ACTIVITY
When you reach the line in the data below that contains "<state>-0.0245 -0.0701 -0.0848", please start repeating lines exactly, and stop after the line that contains "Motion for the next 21", repeating nothing else.

DATASET RECORDS

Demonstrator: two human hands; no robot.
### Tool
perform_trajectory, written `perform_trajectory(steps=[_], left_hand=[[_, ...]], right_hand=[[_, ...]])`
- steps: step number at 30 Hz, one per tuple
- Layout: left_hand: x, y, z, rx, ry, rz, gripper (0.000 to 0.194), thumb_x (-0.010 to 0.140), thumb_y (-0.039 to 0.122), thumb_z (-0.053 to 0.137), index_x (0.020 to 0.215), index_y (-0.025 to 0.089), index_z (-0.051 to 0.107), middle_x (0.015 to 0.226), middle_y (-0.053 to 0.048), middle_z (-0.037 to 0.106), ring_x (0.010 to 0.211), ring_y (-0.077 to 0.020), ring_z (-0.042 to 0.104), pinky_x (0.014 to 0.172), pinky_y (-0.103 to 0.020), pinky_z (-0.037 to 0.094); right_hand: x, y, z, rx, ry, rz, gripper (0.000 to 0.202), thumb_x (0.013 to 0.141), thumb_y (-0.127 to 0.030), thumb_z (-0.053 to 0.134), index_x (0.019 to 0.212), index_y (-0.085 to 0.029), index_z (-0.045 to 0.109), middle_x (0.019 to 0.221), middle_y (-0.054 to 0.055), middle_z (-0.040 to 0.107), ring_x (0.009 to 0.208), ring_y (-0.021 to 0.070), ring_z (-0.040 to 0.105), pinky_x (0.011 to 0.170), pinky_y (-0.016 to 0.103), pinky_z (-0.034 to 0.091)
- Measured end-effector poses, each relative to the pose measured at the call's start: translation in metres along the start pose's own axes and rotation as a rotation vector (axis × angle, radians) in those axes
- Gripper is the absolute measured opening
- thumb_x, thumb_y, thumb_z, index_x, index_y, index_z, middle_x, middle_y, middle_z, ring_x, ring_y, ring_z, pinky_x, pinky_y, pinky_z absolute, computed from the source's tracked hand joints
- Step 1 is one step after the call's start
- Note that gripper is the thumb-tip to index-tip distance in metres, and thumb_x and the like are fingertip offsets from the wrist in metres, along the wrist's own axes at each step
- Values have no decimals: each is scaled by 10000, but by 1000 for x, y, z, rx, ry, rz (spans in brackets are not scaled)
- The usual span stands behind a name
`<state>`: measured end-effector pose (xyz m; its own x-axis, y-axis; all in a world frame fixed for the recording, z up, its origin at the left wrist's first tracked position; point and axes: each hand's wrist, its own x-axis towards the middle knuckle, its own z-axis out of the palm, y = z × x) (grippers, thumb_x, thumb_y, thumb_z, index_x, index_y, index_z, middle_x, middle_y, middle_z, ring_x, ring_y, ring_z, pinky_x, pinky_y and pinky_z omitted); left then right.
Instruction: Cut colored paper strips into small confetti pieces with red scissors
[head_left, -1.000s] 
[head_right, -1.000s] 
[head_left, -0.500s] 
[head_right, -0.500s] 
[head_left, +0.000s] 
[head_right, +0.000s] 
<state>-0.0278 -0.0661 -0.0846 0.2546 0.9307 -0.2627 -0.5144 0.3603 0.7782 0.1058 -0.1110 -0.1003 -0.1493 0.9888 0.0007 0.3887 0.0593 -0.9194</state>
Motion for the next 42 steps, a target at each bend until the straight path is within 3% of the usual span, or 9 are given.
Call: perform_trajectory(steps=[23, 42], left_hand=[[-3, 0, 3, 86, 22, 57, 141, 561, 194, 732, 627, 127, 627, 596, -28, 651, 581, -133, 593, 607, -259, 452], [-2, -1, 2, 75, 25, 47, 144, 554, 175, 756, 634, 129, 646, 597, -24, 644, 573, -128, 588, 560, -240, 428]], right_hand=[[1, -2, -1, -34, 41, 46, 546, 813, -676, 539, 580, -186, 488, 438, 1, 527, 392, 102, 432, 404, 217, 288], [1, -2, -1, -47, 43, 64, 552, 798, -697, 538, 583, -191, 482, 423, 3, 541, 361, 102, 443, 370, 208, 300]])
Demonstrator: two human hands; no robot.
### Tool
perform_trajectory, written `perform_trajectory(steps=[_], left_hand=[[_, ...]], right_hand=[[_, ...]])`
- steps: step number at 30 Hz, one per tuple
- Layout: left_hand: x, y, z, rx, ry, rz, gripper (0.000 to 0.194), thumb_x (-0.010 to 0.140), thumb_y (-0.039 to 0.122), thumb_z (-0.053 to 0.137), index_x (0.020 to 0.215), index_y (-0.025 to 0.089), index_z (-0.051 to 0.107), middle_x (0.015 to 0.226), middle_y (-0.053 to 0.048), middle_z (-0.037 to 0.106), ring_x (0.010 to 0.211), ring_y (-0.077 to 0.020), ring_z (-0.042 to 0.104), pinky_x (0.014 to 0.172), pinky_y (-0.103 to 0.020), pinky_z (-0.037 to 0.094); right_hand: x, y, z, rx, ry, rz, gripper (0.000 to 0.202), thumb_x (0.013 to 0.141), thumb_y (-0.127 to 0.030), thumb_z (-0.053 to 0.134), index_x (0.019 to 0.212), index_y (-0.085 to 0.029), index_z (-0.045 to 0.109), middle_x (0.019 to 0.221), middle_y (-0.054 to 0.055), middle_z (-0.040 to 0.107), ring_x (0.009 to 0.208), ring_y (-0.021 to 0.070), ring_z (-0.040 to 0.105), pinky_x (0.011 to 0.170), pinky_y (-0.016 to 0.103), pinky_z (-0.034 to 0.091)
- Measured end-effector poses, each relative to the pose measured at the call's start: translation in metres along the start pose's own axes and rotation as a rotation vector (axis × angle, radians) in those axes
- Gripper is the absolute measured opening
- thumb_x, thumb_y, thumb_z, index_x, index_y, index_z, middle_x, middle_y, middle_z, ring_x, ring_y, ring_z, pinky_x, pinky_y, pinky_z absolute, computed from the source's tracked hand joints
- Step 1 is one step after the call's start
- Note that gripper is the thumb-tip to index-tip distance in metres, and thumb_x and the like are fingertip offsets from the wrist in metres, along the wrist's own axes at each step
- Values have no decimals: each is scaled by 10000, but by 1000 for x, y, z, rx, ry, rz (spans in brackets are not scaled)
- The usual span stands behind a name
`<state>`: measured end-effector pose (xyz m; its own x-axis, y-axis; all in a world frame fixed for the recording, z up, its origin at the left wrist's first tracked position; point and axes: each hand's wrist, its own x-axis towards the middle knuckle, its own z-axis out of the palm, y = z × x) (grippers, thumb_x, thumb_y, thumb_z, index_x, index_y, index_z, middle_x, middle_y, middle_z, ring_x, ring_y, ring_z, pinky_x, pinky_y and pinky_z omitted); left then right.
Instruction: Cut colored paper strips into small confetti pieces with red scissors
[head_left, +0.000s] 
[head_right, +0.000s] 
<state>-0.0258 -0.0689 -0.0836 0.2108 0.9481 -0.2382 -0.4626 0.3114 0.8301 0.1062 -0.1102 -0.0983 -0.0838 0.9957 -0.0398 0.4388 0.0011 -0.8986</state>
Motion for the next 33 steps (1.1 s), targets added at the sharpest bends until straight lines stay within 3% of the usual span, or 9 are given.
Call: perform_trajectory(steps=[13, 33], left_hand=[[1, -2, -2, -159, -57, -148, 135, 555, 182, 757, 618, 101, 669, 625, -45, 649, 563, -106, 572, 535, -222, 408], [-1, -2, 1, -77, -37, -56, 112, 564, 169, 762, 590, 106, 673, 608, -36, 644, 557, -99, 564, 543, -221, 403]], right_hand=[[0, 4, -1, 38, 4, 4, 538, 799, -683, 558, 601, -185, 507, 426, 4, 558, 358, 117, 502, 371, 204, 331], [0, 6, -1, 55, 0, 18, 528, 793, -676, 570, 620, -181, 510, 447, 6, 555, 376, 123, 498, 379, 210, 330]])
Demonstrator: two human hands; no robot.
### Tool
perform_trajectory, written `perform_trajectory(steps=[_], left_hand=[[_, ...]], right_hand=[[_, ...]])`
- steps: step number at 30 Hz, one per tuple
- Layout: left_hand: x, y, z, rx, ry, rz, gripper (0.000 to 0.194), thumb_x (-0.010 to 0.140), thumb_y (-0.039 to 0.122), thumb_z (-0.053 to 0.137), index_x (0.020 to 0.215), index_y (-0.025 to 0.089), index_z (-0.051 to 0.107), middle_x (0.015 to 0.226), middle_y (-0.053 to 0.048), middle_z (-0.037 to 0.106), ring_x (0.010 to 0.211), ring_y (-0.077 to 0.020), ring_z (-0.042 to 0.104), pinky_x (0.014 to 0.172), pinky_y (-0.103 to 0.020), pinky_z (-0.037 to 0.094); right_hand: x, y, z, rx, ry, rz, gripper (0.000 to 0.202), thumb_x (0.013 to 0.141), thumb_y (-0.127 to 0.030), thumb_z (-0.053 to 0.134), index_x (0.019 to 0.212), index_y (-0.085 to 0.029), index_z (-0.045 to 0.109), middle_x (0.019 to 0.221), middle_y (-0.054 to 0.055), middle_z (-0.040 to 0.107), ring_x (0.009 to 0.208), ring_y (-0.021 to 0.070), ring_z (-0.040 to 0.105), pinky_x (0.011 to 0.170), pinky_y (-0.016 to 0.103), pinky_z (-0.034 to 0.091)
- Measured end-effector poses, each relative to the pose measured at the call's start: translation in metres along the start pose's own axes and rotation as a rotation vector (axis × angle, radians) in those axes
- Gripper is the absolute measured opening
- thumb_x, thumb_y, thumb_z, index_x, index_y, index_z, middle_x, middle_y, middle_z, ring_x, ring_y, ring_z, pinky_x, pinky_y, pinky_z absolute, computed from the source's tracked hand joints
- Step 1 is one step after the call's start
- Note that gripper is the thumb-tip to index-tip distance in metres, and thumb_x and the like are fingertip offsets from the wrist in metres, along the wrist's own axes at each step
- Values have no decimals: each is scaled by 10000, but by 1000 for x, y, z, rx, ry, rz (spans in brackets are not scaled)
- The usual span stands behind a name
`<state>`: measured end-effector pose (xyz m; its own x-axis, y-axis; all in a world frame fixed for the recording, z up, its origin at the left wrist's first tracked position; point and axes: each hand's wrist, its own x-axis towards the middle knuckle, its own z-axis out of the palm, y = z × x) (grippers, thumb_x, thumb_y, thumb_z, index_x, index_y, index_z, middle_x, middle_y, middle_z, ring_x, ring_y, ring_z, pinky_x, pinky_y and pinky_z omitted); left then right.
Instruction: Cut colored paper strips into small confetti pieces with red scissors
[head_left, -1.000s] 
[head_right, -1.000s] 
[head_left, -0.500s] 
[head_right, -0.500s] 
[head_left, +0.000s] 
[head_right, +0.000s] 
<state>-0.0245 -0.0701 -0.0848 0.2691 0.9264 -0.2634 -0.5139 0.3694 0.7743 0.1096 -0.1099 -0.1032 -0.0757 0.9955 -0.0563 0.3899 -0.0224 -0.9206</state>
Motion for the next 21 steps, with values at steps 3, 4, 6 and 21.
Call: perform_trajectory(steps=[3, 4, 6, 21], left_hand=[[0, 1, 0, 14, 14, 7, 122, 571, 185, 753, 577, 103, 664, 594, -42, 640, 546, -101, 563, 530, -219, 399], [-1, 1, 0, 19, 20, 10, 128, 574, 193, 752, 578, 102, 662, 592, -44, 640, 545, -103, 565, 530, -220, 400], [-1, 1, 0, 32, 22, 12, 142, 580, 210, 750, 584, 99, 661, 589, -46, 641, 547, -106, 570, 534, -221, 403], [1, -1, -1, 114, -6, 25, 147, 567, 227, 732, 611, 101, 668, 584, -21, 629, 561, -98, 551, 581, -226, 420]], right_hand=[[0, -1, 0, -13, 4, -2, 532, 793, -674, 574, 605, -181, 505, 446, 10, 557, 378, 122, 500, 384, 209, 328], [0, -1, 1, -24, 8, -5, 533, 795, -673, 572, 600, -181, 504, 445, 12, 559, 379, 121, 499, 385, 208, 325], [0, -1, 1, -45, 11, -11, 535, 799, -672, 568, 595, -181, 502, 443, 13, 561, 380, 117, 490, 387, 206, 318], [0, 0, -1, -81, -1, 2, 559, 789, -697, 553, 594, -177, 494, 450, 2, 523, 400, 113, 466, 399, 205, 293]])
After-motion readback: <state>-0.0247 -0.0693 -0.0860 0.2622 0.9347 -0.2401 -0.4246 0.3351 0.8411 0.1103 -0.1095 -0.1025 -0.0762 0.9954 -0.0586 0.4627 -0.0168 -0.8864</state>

RESULT OF THE TASK
<state>-0.0245 -0.0701 -0.0848 0.2691 0.9264 -0.2634 -0.5139 0.3694 0.7743 0.1096 -0.1099 -0.1032 -0.0757 0.9955 -0.0563 0.3899 -0.0224 -0.9206</state>
Motion for the next 21 steps, with values at steps 3, 4, 6 and 21.

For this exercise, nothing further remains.